### Activity
Give back, word for word, the lines in the listing below from the one holding "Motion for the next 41" down to the one holding "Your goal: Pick", both ends included.

### Input data

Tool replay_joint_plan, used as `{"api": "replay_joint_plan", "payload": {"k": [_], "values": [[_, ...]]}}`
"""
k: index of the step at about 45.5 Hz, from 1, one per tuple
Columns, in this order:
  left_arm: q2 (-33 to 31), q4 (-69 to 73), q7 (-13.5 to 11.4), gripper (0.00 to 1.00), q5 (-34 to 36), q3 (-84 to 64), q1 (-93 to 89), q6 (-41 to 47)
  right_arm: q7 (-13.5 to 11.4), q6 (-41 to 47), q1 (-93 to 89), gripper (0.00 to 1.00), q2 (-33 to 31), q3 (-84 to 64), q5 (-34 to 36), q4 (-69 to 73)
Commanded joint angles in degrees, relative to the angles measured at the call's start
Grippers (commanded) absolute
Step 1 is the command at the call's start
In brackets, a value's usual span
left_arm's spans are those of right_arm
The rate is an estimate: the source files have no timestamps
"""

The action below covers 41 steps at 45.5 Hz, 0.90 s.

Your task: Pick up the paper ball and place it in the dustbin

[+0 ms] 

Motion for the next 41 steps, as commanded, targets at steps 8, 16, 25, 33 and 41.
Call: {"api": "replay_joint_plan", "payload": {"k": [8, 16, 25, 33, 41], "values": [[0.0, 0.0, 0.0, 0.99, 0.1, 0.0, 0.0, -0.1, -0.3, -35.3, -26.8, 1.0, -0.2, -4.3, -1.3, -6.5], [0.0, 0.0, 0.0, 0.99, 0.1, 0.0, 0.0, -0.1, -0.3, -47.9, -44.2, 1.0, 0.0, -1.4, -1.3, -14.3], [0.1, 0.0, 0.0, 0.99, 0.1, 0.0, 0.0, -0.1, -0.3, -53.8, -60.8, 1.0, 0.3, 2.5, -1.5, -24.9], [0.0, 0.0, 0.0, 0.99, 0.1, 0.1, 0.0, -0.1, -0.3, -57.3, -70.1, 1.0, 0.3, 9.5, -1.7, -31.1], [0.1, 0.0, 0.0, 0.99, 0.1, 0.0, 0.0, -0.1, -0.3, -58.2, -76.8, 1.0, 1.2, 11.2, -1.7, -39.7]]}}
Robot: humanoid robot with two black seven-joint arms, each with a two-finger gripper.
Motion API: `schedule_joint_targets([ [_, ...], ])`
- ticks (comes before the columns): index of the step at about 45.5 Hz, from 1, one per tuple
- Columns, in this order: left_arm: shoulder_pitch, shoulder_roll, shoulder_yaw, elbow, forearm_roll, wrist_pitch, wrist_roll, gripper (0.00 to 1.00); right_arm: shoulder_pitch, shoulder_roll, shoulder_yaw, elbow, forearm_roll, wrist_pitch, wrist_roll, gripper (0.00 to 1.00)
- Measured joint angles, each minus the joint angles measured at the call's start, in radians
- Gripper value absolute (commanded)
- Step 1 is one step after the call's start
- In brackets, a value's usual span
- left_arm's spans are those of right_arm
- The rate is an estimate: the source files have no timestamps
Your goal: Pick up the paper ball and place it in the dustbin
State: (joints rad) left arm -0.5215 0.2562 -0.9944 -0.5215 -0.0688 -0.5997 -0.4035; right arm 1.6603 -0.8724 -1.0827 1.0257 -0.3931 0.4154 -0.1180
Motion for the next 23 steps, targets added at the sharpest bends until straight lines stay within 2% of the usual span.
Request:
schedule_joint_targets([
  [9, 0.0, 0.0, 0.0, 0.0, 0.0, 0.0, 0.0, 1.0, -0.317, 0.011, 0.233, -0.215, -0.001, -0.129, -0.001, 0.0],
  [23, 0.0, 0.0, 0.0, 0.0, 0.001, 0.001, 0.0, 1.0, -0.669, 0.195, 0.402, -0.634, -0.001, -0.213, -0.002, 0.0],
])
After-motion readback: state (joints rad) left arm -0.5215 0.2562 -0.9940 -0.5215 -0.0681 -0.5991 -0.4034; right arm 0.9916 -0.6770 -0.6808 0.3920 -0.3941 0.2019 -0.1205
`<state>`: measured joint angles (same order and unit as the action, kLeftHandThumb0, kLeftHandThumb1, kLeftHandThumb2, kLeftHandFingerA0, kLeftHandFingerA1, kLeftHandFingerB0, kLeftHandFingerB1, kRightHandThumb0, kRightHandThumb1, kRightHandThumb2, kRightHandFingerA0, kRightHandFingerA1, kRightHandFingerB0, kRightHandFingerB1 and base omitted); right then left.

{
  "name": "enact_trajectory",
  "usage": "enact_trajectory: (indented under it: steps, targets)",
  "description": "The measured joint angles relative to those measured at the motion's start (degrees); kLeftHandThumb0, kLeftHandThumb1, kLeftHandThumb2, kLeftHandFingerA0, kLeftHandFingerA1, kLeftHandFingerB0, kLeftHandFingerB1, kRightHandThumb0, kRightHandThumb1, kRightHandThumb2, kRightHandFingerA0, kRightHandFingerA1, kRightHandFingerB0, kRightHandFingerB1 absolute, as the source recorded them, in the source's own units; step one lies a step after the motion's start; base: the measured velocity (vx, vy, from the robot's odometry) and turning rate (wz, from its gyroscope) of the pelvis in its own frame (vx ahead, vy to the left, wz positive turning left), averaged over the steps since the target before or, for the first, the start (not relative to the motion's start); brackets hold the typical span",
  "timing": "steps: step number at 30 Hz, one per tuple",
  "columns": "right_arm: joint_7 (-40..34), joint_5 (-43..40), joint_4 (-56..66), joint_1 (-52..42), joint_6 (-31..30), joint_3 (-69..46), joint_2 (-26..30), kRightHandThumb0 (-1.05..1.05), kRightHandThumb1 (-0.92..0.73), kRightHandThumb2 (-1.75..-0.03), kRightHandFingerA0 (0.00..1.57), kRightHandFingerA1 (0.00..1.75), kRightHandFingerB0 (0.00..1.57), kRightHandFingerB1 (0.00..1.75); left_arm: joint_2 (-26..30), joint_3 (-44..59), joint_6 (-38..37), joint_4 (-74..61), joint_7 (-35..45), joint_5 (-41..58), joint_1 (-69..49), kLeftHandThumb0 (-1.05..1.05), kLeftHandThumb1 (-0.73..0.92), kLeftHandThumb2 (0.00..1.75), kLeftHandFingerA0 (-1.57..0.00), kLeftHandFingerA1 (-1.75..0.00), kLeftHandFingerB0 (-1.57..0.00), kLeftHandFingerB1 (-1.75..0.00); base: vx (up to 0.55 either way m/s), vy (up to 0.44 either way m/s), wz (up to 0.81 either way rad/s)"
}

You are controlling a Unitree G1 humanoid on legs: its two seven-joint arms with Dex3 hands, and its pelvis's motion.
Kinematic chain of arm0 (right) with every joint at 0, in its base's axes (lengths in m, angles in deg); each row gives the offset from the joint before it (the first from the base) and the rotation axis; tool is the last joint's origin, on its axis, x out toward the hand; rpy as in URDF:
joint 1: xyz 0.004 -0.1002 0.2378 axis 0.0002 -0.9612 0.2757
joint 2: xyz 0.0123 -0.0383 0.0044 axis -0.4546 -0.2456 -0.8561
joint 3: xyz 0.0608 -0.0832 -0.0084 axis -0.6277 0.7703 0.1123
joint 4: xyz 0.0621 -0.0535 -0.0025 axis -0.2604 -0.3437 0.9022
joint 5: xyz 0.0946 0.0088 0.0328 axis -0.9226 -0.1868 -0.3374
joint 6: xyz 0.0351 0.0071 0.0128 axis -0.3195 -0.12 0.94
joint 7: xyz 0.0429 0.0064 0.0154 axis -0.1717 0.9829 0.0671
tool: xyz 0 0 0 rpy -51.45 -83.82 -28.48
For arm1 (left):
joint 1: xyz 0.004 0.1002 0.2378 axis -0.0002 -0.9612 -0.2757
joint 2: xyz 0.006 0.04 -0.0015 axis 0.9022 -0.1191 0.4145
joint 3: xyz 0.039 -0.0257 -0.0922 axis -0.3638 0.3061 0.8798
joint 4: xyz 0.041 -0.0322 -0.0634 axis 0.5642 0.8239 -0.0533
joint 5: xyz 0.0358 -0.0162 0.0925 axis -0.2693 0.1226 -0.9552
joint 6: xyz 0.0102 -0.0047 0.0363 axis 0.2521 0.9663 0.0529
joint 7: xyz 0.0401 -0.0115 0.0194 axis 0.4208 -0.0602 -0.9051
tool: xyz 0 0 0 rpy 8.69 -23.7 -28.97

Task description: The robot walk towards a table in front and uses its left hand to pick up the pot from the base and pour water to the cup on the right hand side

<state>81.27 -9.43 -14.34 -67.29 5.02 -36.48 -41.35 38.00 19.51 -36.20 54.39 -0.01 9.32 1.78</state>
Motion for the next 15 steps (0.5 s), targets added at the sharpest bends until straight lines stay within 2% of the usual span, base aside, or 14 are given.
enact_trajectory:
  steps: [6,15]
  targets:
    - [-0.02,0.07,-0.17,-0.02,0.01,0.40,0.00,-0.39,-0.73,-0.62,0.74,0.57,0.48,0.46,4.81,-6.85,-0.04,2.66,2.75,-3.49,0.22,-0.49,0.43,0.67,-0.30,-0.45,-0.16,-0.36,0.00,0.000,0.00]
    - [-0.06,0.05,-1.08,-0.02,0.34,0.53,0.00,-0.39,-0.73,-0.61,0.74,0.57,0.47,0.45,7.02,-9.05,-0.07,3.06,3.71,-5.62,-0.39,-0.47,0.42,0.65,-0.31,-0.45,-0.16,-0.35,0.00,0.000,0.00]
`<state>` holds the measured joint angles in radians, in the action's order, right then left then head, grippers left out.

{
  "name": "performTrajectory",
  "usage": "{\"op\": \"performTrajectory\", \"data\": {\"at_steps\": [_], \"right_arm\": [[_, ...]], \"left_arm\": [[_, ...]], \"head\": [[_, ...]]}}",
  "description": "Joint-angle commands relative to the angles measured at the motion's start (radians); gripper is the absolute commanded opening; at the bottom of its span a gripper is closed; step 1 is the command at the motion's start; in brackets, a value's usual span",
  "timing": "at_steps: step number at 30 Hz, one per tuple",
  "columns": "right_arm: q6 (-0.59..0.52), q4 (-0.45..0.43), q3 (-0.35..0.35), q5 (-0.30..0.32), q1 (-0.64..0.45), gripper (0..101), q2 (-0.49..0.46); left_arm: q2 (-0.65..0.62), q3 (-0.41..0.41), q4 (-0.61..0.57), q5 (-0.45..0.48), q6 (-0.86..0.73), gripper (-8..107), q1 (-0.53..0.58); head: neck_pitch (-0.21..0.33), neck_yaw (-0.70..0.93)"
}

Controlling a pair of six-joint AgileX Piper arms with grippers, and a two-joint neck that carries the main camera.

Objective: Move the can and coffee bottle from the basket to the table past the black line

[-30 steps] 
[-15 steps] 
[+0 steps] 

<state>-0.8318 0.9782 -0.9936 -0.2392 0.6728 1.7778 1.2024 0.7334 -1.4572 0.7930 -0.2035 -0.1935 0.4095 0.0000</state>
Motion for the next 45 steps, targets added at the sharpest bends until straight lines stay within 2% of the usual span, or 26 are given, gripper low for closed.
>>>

### Your response
Motion for the next 41 steps, as commanded, targets at steps 8, 16, 25, 33 and 41.
Call: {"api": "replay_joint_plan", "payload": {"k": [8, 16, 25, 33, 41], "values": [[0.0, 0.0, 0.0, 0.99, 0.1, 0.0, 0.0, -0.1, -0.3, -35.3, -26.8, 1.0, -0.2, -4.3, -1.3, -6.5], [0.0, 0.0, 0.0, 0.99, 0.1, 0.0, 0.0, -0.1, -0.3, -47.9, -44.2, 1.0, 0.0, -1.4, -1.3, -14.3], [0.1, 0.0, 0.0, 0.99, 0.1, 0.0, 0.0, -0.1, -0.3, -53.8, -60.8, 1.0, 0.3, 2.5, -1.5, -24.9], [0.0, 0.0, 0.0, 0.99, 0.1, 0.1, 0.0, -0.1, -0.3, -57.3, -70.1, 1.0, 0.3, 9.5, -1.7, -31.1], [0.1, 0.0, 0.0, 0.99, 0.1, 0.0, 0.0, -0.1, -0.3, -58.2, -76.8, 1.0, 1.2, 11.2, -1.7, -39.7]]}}
Robot: humanoid robot with two black seven-joint arms, each with a two-finger gripper.
Motion API: `schedule_joint_targets([ [_, ...], ])`
- ticks (comes before the columns): index of the step at about 45.5 Hz, from 1, one per tuple
- Columns, in this order: left_arm: shoulder_pitch, shoulder_roll, shoulder_yaw, elbow, forearm_roll, wrist_pitch, wrist_roll, gripper (0.00 to 1.00); right_arm: shoulder_pitch, shoulder_roll, shoulder_yaw, elbow, forearm_roll, wrist_pitch, wrist_roll, gripper (0.00 to 1.00)
- Measured joint angles, each minus the joint angles measured at the call's start, in radians
- Gripper value absolute (commanded)
- Step 1 is one step after the call's start
- In brackets, a value's usual span
- left_arm's spans are those of right_arm
- The rate is an estimate: the source files have no timestamps
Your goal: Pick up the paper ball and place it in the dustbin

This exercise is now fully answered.